■ **What the exercise asks**
Wherever a line in the data holds the word "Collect", pull that line out.

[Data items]
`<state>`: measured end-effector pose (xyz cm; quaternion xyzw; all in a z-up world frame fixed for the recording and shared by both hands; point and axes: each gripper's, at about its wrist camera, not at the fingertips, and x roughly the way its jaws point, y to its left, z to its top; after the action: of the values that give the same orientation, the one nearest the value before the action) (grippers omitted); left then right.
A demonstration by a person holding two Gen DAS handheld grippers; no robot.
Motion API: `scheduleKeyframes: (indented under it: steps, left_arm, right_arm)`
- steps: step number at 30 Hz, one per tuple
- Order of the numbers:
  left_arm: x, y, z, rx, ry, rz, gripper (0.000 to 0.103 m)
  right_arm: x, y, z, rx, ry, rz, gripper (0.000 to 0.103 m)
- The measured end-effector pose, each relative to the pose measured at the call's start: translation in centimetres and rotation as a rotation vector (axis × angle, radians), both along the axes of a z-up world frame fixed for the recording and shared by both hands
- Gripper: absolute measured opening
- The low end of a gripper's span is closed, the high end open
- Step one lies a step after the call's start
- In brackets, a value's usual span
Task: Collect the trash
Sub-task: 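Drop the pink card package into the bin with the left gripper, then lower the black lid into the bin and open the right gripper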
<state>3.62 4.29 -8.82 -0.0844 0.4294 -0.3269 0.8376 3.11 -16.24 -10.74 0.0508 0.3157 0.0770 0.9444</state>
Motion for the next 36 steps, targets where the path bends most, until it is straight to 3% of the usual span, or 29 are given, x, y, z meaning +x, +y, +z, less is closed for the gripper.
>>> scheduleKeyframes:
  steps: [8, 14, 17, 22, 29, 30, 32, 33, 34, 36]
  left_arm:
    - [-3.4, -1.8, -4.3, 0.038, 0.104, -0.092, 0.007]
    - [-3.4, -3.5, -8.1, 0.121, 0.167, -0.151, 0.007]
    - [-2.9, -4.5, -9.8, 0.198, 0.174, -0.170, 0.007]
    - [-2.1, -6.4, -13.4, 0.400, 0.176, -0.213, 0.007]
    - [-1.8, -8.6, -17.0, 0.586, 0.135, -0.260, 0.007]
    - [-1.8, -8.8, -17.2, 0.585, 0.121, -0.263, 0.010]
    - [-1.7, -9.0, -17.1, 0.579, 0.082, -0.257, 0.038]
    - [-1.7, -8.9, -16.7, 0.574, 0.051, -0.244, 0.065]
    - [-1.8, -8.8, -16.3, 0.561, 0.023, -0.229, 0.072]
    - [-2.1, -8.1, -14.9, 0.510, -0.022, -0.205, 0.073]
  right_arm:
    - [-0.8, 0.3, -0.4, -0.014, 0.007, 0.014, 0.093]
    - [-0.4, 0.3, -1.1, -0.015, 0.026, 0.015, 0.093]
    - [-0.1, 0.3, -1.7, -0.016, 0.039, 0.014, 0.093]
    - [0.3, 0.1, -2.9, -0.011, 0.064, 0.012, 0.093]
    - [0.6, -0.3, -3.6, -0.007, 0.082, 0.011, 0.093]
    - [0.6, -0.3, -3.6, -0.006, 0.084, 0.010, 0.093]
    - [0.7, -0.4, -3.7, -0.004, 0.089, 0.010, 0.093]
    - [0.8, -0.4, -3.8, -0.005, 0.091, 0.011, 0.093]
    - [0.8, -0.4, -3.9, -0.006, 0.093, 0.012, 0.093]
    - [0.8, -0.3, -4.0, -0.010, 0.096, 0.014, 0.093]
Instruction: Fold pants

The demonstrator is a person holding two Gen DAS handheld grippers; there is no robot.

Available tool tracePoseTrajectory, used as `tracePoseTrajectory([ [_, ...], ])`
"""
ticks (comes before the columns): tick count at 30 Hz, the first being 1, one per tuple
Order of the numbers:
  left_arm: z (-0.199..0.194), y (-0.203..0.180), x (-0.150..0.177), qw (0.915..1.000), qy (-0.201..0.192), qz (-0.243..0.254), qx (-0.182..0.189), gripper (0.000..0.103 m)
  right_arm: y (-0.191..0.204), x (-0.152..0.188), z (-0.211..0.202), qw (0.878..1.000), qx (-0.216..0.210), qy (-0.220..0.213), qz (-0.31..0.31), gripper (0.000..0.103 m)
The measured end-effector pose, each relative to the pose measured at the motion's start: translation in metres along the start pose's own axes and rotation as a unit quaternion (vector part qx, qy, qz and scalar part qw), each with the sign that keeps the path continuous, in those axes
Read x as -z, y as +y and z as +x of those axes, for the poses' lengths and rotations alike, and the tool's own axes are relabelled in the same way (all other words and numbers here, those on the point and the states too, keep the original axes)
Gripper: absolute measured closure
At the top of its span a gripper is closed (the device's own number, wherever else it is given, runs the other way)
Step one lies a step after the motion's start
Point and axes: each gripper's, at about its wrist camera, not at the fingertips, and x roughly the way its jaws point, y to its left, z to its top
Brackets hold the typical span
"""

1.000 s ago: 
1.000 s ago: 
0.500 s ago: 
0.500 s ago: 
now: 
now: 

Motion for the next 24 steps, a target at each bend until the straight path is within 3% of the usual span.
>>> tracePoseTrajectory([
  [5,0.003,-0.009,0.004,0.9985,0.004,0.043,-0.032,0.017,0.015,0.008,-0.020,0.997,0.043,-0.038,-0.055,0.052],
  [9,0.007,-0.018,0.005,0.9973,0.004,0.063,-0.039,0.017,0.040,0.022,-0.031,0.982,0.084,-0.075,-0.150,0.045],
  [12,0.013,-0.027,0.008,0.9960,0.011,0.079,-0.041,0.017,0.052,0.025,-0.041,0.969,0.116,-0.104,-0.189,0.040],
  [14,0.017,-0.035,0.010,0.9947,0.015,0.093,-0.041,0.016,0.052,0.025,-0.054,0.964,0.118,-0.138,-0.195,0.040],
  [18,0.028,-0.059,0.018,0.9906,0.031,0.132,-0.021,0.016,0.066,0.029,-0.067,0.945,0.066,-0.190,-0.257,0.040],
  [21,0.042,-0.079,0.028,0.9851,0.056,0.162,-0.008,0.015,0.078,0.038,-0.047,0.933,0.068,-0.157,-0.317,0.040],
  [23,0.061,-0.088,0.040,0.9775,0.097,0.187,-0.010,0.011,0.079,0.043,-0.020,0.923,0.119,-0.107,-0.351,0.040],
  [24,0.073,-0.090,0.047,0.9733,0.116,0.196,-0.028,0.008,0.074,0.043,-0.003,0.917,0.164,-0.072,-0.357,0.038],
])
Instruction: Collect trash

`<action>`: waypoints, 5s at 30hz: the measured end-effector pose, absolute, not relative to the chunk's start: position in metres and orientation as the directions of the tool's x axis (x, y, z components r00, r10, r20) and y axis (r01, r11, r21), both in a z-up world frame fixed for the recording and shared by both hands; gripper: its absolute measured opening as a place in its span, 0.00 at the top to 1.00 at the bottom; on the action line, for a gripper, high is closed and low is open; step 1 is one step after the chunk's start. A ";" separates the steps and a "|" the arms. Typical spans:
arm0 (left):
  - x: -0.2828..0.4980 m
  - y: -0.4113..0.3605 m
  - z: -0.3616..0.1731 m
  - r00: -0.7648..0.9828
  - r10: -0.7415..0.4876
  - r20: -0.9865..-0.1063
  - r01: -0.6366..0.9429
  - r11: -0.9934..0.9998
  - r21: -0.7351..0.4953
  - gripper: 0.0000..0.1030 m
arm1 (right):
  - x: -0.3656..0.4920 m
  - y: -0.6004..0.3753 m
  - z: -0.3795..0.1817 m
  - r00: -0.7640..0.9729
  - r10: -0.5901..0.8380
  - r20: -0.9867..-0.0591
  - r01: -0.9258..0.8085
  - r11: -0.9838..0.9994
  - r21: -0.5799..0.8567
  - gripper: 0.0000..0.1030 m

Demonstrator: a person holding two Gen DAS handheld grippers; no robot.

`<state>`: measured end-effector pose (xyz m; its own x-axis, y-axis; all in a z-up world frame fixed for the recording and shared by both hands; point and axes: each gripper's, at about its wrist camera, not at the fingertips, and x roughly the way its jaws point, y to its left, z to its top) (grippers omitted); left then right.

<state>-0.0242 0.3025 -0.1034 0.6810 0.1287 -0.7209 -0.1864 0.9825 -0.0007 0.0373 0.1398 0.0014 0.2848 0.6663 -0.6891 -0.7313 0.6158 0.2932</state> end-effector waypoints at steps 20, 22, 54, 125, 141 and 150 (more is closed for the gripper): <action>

■ **Written response**
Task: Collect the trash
Instruction: Collect trash

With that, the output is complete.